Losing.
Do you know how hard it is to give up on everything by your own free will when you know that it will be the best and only good thing that you could afford in the last moments of your life ?
I do.
I was never a good guy, or perfect lover. I was just a wreck that breaths, but deep inside me, I wished that I would have some purpose in this life . I just didn't wanted that to be in my last moments.
I hold your hand now, and I know that my life's going away quickly, but I have to say something before the ends.
- Don't give up. Never. Even if I am the one you love, you have to keep going without me. I've never deserved your heart, and now I need to say that I never wished that you grasped mine. I just…
The words were spoken with difficulty, but they hurt the young boy in a deep way. He had given him the best years of his life, stood by his side in his worst moments, and now, all that means nothing. Maybe it was just his mind playing him a trick.
-w..what ?
- I'm sorry…
That was the last words spoken before the loud noise of the door closing. Silence fell toward the oddly white room, where the miserable man layed limp, letting the salty tears fall free. He did it. He'd freed him from his existence, that way he would never grief more than needed, but at the same time, his heart was broken in a million pieces by that harsh words.
He hoped that, if it existed, in another life they could get old together, and love each other deeply, and never, never deny their own feelings again, because no one deserves the pain that he was experiencing.
" Be happy without me and my memories, get old with someone that could take care of you and don't be a burden. You deserve it. I hope one day you'll understand, and that you'll not hate me like you do right now. I'm sorry, but I would never let you do it"

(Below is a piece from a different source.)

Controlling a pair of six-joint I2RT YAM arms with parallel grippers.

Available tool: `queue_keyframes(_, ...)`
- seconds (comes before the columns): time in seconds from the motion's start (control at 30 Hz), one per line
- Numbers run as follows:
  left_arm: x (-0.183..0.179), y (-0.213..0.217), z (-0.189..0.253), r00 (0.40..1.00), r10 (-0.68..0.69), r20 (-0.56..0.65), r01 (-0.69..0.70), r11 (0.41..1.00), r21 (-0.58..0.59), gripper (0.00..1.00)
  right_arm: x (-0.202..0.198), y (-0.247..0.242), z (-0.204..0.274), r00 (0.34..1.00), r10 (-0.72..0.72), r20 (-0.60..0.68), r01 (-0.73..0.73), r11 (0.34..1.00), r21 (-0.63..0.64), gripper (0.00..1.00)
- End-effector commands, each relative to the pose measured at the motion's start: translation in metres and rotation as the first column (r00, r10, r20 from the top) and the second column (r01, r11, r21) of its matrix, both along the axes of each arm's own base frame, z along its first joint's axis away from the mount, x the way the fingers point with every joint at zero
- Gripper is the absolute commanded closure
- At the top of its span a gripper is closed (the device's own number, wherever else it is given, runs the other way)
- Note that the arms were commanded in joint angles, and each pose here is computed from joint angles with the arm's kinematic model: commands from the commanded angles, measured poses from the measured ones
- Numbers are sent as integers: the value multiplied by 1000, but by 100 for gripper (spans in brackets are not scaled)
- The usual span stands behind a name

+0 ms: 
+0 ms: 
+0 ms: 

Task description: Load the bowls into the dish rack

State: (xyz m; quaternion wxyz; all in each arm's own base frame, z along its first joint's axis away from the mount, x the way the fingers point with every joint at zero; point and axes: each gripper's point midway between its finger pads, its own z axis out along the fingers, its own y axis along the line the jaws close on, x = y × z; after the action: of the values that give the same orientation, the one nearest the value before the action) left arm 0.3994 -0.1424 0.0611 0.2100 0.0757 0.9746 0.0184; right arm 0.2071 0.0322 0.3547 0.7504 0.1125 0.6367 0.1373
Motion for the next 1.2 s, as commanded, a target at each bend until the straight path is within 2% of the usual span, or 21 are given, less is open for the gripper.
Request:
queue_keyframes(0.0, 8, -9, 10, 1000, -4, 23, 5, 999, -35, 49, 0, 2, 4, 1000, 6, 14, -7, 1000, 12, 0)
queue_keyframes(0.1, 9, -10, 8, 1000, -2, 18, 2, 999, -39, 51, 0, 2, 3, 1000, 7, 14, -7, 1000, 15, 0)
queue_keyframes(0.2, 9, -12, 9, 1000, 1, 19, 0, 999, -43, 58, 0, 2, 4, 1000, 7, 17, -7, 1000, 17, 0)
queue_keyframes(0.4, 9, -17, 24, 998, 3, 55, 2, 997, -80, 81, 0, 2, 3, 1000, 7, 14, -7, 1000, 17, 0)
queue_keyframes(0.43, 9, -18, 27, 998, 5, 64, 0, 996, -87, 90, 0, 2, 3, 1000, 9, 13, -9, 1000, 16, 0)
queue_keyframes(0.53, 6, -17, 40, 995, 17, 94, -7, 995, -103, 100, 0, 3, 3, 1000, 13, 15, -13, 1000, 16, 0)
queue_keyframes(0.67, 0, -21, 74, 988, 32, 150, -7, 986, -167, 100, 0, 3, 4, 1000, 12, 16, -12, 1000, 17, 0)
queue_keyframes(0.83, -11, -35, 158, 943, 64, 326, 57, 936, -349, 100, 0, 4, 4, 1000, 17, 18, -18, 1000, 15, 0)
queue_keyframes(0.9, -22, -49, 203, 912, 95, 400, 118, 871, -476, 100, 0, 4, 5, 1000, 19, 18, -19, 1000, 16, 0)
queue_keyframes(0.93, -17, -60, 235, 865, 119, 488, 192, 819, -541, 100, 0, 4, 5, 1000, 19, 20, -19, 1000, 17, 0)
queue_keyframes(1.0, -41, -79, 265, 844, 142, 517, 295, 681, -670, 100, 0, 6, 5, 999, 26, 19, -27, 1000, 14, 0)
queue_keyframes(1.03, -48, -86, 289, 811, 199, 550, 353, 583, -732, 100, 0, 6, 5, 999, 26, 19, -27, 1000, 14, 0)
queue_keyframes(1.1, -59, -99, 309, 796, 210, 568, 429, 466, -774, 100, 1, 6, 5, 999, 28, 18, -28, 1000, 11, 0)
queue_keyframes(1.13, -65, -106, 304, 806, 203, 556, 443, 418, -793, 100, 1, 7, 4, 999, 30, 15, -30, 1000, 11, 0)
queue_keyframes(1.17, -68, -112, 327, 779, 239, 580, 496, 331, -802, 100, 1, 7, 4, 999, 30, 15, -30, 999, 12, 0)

He peeked under his blankets and got a journal. The journal were the one that his lover got him in the month they discovered the disease. That was meant to help him to get in term with himself, since that was a hard time to pass through. In the diary's pages, events of the pasts months were written down, he passed the first pages and, on the last pages his eyes watered. Memories of the events that should probably have been written down on the first pages, the day that he overheard his lover talking with his best friend in the living room of their shared apartment.
"I don't know what to do. I'm certain that if he dies I'll probably follow. I don't see my life without him. I think I'll give up. I promised to him that I would be with him forever, and I don't care if death is in the way.. I just… can't loose him. He's too important… like I said once, the only way that I wouldn't be at his side would be the times that he want it.. if he ask for it. I would be with him in every breath if he let me…"
And so I asked…
That were the last words spoken by that body. He no more breathed or cried or smiled. In his death he were proud of himself for having the courage to do what needed to be done, and patiently waited a moment where they would be reunited again.